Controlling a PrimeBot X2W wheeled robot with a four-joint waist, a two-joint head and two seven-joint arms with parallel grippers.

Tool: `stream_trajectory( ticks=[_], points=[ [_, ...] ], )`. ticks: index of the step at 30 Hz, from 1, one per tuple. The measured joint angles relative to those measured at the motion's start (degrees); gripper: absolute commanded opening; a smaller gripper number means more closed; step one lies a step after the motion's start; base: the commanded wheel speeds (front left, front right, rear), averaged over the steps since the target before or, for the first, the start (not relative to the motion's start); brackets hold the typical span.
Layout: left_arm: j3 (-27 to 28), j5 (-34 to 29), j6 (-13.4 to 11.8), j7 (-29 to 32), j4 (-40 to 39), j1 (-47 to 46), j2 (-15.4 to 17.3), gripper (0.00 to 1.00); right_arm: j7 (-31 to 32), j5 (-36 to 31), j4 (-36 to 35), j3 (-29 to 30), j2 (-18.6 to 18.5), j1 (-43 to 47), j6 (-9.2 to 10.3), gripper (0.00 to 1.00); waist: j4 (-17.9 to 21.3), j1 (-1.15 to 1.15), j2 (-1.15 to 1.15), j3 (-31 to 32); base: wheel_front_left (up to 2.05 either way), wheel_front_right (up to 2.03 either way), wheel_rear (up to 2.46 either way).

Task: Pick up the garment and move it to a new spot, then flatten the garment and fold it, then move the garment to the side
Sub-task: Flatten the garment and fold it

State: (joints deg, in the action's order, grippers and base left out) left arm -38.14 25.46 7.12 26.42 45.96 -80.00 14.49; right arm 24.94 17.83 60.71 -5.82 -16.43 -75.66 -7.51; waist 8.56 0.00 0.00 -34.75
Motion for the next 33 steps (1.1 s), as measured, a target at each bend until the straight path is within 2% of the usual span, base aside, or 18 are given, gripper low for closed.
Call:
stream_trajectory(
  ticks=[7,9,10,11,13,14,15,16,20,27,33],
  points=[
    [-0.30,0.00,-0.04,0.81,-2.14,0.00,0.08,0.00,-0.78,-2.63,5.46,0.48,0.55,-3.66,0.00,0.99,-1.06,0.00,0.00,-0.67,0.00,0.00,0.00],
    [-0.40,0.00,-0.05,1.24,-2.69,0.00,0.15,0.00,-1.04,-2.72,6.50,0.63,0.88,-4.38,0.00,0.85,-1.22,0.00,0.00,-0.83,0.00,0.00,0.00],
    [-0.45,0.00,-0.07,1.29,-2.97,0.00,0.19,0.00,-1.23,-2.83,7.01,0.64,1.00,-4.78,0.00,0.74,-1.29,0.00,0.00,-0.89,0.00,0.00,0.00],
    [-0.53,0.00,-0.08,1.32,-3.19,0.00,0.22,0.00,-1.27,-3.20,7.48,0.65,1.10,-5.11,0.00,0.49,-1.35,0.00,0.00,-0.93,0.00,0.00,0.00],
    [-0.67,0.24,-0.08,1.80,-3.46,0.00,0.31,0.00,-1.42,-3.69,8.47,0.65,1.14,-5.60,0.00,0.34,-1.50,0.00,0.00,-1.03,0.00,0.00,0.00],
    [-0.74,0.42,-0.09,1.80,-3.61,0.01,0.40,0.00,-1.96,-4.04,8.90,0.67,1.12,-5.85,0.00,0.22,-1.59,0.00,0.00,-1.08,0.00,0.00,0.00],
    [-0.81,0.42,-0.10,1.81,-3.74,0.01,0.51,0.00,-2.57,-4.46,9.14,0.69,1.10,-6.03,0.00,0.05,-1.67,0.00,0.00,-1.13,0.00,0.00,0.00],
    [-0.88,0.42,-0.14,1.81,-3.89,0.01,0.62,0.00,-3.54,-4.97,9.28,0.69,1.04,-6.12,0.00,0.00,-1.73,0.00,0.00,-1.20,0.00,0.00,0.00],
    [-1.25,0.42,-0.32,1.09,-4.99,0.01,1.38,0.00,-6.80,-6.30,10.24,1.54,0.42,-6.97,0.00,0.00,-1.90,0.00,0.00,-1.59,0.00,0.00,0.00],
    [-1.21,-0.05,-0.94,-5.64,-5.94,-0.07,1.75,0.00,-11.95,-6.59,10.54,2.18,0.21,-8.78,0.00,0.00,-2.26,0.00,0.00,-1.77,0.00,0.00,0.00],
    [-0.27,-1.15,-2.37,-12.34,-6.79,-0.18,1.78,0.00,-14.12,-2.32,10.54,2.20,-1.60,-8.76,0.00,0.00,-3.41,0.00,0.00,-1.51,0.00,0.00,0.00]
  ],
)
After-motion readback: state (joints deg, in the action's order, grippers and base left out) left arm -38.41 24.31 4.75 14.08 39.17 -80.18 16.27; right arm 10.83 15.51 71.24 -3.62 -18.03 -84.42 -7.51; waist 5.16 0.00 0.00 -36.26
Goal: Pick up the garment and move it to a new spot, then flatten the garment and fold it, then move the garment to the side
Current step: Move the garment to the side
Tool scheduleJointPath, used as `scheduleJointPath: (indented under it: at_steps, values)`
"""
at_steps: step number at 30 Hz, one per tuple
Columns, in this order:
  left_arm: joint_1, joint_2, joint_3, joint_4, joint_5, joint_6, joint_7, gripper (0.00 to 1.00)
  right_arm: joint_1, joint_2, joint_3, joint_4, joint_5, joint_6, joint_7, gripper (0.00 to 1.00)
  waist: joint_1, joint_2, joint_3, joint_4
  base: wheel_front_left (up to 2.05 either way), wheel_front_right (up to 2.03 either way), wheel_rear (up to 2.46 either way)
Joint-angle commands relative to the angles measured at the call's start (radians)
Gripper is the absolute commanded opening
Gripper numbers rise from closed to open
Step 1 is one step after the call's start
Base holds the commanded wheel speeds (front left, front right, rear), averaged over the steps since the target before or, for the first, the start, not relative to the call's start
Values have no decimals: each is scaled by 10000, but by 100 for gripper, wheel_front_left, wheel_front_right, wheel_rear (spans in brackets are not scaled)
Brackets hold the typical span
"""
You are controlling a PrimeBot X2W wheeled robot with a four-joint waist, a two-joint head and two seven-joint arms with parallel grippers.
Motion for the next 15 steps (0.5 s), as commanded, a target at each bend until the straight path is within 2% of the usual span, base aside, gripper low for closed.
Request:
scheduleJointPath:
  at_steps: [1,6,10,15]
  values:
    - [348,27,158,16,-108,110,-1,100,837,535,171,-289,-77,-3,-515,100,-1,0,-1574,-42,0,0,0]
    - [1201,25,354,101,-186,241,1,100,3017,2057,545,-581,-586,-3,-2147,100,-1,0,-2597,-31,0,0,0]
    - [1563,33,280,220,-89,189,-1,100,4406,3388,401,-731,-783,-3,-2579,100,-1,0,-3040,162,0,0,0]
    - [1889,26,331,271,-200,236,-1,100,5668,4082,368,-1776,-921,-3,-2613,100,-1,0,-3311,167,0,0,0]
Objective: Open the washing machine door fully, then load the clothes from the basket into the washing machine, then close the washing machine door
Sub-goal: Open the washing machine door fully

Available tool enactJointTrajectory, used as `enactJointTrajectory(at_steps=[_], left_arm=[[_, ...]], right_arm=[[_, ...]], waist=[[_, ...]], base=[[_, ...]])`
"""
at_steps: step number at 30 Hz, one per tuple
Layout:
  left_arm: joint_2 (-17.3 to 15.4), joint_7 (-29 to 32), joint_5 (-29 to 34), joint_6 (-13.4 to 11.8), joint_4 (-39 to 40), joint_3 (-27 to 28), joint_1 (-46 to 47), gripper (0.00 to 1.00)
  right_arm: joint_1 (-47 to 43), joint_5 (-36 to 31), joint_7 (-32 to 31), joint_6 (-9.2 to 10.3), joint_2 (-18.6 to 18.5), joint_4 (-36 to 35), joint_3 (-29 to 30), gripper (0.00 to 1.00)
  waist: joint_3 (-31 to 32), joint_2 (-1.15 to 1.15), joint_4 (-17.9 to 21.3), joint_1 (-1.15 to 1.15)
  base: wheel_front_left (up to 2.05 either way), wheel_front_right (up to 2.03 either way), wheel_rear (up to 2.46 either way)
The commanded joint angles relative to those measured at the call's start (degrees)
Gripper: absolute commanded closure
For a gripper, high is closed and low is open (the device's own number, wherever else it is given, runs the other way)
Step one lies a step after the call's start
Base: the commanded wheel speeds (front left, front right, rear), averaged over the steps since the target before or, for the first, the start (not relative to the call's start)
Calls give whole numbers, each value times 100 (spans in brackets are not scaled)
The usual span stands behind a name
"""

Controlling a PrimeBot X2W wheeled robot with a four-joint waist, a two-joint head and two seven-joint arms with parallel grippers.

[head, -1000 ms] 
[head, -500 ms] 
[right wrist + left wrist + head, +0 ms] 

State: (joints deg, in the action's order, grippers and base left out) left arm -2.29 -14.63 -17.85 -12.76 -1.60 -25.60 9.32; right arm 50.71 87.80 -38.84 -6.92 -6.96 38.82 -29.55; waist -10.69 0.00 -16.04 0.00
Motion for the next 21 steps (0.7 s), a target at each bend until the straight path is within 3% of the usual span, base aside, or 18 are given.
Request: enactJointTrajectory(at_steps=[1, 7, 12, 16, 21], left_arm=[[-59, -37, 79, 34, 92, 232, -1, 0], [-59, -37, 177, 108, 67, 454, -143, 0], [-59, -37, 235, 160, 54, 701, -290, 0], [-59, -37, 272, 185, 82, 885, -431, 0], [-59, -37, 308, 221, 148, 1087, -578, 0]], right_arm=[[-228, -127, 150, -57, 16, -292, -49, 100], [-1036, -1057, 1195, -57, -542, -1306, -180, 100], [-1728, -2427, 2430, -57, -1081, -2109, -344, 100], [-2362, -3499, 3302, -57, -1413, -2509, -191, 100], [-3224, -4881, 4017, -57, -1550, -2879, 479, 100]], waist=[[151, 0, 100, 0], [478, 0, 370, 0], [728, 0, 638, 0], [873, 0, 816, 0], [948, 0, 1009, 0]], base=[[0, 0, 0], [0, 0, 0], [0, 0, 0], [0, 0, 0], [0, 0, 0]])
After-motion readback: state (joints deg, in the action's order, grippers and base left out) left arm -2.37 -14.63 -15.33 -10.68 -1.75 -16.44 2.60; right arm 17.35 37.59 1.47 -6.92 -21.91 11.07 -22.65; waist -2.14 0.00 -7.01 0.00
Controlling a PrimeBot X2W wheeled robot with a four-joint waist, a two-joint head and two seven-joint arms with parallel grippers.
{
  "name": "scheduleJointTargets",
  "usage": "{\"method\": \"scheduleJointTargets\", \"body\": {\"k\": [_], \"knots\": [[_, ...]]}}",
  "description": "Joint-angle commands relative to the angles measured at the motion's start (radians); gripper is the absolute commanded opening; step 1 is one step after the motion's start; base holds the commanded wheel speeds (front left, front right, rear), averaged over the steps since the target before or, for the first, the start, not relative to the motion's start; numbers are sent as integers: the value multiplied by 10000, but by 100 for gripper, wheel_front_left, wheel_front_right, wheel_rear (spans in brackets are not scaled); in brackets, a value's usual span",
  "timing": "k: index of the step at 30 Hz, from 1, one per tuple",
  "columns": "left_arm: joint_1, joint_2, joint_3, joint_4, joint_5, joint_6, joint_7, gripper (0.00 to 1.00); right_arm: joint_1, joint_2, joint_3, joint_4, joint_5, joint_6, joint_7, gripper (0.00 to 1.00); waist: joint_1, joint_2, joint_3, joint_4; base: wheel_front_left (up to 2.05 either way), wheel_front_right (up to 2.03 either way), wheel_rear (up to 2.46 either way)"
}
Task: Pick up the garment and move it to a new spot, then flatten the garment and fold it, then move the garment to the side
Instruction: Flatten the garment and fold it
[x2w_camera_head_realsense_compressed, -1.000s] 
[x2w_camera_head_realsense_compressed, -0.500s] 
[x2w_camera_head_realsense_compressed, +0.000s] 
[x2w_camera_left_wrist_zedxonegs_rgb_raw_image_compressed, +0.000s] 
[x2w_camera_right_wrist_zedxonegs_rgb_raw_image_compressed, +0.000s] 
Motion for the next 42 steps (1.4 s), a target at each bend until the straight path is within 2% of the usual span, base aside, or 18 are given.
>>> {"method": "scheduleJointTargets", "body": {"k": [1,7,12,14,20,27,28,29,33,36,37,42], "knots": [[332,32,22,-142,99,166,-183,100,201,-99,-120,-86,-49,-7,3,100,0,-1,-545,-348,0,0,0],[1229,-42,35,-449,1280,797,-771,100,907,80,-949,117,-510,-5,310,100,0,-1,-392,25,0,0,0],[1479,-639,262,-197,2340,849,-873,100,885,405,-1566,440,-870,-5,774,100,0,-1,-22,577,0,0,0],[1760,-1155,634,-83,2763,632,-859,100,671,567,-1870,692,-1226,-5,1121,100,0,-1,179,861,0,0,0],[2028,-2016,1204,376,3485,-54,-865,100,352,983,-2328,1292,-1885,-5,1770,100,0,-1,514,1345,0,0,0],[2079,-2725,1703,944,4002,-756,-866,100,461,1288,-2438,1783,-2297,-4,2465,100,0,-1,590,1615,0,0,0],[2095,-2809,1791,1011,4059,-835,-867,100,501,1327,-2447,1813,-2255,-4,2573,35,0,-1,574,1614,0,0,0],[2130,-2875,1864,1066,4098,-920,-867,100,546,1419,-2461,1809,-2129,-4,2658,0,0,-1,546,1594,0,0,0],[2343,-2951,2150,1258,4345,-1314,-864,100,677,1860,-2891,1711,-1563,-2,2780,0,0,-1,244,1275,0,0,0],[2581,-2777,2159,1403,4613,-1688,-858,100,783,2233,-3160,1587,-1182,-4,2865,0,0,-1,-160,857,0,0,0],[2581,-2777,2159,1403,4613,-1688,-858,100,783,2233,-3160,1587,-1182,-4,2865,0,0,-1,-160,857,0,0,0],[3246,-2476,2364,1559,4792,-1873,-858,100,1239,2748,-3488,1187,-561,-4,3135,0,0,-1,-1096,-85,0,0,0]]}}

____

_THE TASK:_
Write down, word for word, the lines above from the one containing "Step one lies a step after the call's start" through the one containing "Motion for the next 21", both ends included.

_REPLY:_
Step one lies a step after the call's start
Base: the commanded wheel speeds (front left, front right, rear), averaged over the steps since the target before or, for the first, the start (not relative to the call's start)
Calls give whole numbers, each value times 100 (spans in brackets are not scaled)
The usual span stands behind a name
"""

Controlling a PrimeBot X2W wheeled robot with a four-joint waist, a two-joint head and two seven-joint arms with parallel grippers.

[head, -1000 ms] 
[head, -500 ms] 
[right wrist + left wrist + head, +0 ms] 

State: (joints deg, in the action's order, grippers and base left out) left arm -2.29 -14.63 -17.85 -12.76 -1.60 -25.60 9.32; right arm 50.71 87.80 -38.84 -6.92 -6.96 38.82 -29.55; waist -10.69 0.00 -16.04 0.00
Motion for the next 21 steps (0.7 s), a target at each bend until the straight path is within 3% of the usual span, base aside, or 18 are given.

No further output is needed for this exercise.